Requirement: Where a line in the listing below contains the word "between", copy that line.

------------------------------

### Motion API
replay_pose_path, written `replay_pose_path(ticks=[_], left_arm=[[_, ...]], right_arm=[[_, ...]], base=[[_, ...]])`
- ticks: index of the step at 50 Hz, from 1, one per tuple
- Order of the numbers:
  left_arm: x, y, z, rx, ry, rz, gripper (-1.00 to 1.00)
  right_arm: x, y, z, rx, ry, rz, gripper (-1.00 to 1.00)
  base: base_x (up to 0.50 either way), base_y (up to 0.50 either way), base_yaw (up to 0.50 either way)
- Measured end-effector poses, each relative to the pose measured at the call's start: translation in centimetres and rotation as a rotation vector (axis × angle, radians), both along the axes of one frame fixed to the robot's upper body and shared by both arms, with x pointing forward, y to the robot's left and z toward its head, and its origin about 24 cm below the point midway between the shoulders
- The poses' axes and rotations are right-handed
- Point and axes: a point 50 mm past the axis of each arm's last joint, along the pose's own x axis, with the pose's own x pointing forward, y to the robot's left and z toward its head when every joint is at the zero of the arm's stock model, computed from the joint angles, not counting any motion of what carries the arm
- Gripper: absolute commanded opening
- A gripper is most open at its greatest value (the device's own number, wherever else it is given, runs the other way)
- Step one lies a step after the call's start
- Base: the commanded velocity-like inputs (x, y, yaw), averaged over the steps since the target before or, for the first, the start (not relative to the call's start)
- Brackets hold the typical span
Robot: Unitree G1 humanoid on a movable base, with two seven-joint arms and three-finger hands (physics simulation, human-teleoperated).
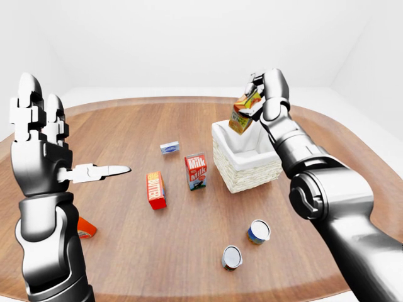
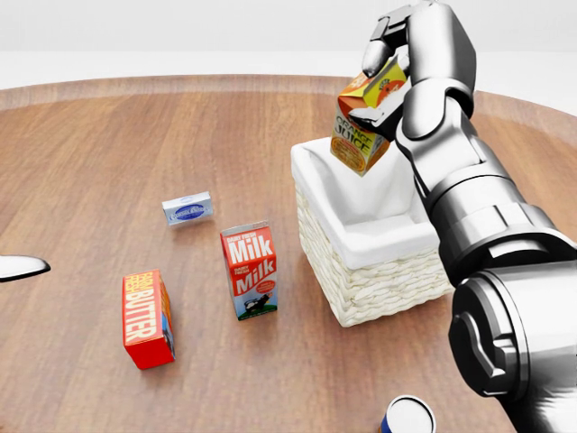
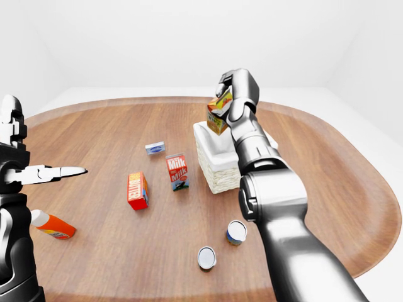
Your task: Pick up the orange juice, and put it in the basket.
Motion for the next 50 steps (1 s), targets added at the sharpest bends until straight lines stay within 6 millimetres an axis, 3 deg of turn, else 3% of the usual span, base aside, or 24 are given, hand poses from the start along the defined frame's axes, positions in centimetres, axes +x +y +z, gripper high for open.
replay_pose_path(ticks=[50], left_arm=[[0.0, 0.0, 0.0, 0.0, 0.0, 0.0, 1.0]], right_arm=[[-0.4, -0.2, -3.7, 0.019, 0.043, -0.036, -1.0]], base=[[0.0, 0.0, 0.0]])
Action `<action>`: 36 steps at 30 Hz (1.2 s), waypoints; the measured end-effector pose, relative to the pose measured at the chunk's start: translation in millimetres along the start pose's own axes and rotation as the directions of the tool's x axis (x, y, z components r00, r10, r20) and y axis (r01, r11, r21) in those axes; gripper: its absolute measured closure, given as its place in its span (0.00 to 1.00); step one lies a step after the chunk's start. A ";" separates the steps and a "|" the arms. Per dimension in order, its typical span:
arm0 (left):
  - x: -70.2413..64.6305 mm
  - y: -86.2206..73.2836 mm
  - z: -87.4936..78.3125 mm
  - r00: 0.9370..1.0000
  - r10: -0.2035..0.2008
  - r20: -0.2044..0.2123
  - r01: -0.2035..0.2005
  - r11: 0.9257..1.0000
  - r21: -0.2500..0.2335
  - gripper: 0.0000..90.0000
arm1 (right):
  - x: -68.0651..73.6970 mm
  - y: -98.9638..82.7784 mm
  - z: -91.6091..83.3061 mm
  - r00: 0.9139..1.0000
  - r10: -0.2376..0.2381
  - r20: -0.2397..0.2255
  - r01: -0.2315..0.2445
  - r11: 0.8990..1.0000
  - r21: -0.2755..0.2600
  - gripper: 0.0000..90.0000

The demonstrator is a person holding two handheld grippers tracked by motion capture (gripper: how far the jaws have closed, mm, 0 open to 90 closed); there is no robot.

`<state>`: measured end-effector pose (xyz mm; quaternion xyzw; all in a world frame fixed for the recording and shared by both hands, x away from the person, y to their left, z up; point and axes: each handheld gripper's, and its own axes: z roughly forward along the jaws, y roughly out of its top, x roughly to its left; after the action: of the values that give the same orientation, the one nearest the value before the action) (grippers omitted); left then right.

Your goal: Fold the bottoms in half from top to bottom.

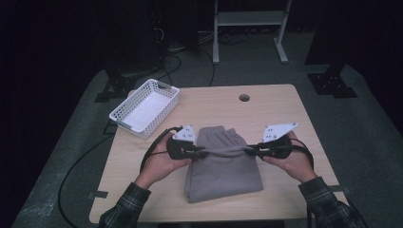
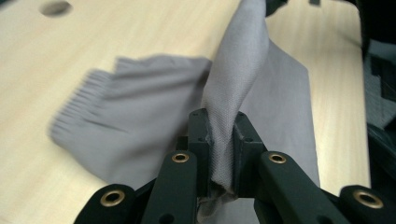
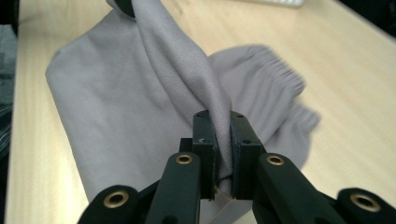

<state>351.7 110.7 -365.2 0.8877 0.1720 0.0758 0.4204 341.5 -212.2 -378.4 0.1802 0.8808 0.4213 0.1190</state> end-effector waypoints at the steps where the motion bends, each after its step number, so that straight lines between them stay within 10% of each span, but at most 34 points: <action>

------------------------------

Solution to this exercise:
- Measured end-effector poses, each relative to the pose measured at the call's start: translation in centimetres and rotation as a rotation vector (axis × angle, radians), both along the axes of one frame fixed to the robot's upper body and shared by both arms, with x pointing forward, y to the robot's left and z toward its head, and its origin about 24 cm below the point midway between the shoulders
<state>351.7 110.7 -365.2 0.8877 0.1720 0.0758 0.4204 341.5 -212.2 -378.4 0.1802 0.8808 0.4213 0.1190</state> end-effector waypoints at the steps where the motion bends, each after its step number, so that straight lines between them stay within 10% of each span, but at most 34 points: <action>

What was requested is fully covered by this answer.